Jun 20, 2005

Les annonceurs veulent une presse écrite plus responsable

Plus d'un quart, soit 26% des 117 marketeurs interrogés par l'Association of National Advertisers (ANA) ont expliqué qu'ils avaient en tête d'investir leur budget publicitaire magazine sur d'autres supports. 21 % d'entre eux ont dit la même chose pour leur budget journaux quotidiens. Où? Sur internet ont répondu 74% d'entre eux. (source : marketingvox)

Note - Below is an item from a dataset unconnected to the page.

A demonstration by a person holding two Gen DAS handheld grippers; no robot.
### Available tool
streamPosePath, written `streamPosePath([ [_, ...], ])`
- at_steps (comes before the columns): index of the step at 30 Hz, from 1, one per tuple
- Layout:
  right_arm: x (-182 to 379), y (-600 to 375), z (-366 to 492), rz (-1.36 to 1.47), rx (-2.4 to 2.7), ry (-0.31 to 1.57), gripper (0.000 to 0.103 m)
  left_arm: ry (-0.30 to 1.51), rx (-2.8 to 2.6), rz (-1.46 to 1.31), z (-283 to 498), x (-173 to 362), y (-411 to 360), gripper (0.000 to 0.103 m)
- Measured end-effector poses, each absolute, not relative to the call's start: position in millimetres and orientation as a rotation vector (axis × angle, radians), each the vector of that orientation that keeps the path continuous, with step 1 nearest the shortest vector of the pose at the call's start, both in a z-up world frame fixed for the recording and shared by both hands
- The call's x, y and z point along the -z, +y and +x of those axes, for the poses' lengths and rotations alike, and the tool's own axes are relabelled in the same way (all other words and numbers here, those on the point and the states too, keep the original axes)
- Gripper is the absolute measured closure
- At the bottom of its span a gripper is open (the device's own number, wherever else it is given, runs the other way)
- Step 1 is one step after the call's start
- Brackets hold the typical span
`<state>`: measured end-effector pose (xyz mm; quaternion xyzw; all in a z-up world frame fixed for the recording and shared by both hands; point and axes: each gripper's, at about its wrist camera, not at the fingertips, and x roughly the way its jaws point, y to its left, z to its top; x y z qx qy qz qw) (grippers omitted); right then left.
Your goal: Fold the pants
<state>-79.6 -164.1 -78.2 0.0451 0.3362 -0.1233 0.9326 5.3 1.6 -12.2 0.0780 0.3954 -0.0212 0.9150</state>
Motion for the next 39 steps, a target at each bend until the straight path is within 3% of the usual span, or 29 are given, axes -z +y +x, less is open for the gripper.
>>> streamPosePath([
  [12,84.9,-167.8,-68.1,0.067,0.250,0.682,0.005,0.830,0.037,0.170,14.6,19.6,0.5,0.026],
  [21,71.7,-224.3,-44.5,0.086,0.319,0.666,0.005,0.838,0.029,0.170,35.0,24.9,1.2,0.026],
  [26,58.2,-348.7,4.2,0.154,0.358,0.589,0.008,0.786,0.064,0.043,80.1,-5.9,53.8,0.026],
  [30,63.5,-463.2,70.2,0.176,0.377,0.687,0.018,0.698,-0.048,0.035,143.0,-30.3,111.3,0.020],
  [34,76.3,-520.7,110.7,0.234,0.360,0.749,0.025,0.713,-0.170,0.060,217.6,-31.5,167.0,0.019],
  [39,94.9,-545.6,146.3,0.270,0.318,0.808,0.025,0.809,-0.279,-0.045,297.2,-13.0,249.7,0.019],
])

La raison : ils veulent que la presse écrite fournisse plus d'outils pour mesurer l'impact de la publicité. Ce que fait (en tout cas peut faire) le web par exemple.
Quand on vous dit que le prochain étalon d'or pour facturer la pub sera la transaction. Pas la taille, pas le lieu, pas la diffusion, pas le timing.

La ANA représente 355 entreprises aux USA manageant 8,000 marques. Marques qui, ensemble, dépensent $US 100 milliards en communication marketing et publicité. Encore une bonne raison de se faire du souci.

1 comment:

  1. Merde....

    En voyant le titre, je me suis dit, bon, enfin, les annonceurs ne veulent plus du trash, ils veulent une presse RESPONSABLE (c'est le titre qui coiffe ce chapitre du blog), bref une presse qui parle des vrais enjeux (la pauvreté, le chômage, la guerre au vietnam, la qualité de vie (salubrité des logements, entretien des rues, pollution des rivières, etc.)
    Et bien sûr qui suit nos politiciens à la loupe, les administrateurs de compagnie aussi, scrute les syndicats pour voir s'ils ont raison ou tort, etc.
    Bref une presse RESPONSABLE et non juste de divertissement, quand ce n'est de quasi pornographie ou de vulgaires potins.
    Mais non, ce qu'ils entendent par presse responsable, c'est une presse qui calculera exactement le taux de pénétration de leurs annonces.
    Y a-t-il que le fric qui compte maintenant dans le monde des médias?
    Ce n'est pas le sens que je donne au mot RESPONSABLE.